Es una comprobación que el cristiano debe hacer valientemente, recordando sin embargo que no todos los valores han sido destruidos, que hay una profunda "ansia de verdad", y que debe convivir en este contexto histórico, tratando de amar a todos y ser luz sobre el candelabro y fermento en la masa, sea cualquiera la situación en que llegue a encontrarse. El conocimiento iluminado y equilibrado del propio tiempo hace al cristiano sabiamente optimista y lo salva de encerrarse en vanas lamentaciones; cada época de la historia debe ser entendida y amada para ser salvada por Cristo y por la Iglesia.

3. El cristiano debe darse también plena cuenta del gran valor de su religión.

La religión católica fue revelada por Jesucristo, el Hijo de Dios encarnado, muerto en cruz y resucitado; por tanto, es una religión única y exclusiva, está garantizada por el Magisterio de la Iglesia; sigue siendo misteriosa porque es divina, y es exigente porque es salvífica. No puede cambiar, porque deriva de la misma inmutabilidad de Dios creador y revelador.

Por eso, es hoy cada vez más necesaria una cultura religiosa metódica y completa; es necesario inculcar el sentido del misterio, la absoluta necesidad de la oración, para aceptar toda la Revelación y practicar en su plenitud la ley moral; es necesario formarse en la humildad de la mente y en la fuerza de la voluntad.

El cristianismo es una doctrina; pero es sobre todo una vida, que resulta más comprendida cuanto mejor se practica, y viceversa; el problema no es tanto la "masa", sino la comunidad, en la cual cada persona se encuentra con Cristo y se hace a su vez testigo e instrumento de redención de la humanidad. Recordemos lo que el mismo Jesús dijo: "Tanto amó Dios al mundo que le dio a su Unigénito Hijo, para que todo el que crea en El no perezca, sino que tenga la vida eterna: pues Dios no ha enviado a su Hijo al mundo para que juzgue al mundo, sino para que el mundo sea salvo por El" (Jn 3, 16-17).

La Sagrada Escritura nos hace comprender que en el desarrollo y en el contraste de la historia, Dios quiere la evangelización, la conversión y la santificación de las almas.

4. Por último, el cristiano debe empeñar todos sus talentos, pero confiándose constantemente a la gracia.

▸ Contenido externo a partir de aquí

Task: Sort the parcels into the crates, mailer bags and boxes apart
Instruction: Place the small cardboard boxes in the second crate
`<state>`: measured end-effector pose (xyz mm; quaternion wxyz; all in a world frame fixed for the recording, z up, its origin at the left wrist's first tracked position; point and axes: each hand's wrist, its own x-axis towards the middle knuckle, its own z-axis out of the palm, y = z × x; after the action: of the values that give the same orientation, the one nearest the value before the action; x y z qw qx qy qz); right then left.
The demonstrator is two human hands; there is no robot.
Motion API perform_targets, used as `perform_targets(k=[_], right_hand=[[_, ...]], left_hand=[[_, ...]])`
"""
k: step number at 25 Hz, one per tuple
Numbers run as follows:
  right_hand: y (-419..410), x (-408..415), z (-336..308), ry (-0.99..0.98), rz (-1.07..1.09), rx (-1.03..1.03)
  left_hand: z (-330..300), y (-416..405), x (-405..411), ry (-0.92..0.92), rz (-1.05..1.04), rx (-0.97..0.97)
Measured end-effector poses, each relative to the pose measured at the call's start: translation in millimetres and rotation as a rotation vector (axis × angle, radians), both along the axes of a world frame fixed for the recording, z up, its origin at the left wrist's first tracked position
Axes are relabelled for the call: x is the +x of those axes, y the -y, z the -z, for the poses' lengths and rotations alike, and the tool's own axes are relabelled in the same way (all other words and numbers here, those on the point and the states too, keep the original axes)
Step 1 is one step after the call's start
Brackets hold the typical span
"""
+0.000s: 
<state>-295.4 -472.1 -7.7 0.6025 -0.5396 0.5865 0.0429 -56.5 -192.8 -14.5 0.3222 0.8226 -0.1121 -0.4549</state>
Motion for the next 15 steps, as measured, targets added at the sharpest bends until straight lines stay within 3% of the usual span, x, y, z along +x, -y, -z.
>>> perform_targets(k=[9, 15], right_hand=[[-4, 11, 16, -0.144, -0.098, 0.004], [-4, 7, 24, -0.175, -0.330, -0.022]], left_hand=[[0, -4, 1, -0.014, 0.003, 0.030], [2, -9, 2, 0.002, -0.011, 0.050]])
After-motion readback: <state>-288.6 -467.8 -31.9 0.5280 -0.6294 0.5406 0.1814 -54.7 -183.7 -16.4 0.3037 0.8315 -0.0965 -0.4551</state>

Frente a los problemas de la sociedad actual, es fácil y humano dejarse llevar del temor e incluso de la amargura y del desaliento. La gravedad de las cuestiones en los diversos aspectos de la vida, no permite a veces vislumbrar soluciones. Y sin embargo, la gravedad de los problemas no debe quitar la confianza ni la valentía en el empeño; por el contrario, debe ser un estímulo para orar más y santificarse uno mismo. Cada vez resultan más convincentes las palabras del Divino Maestro: "Sin mí no podéis hacer nada" (Jn 15, 5).

Carísimos: ¡Es muy importante, más aún, quizás decisiva esta ocasión del Sínodo diocesano en la historia de vuestra salvación! Por eso, con toda la solicitud de mi ministerio apostólico, yo invoco para vosotros al Espíritu Santo y a los santos protectores de Reggio Emilia y de Guastalla.

Que os asista y sostenga la Virgen Santísima, de la cual vuestras diócesis son especialmente devotas desde los más antiguos tiempos, habiendo edificado en su honor majestuosos santuarios y numerosas capillas; rezad todos los días a la Virgen, rezad especialmente el Santo Rosario, a fin de que la divina Sabiduría os ilumine siempre y os acompañe; imitadla en su donación total a la voluntad del Altísimo.

A todos vosotros aquí presentes, a vuestras amadísimas diócesis, y en especial por los trabajos de vuestro Sínodo, imparto de corazón mi bendición apostólica.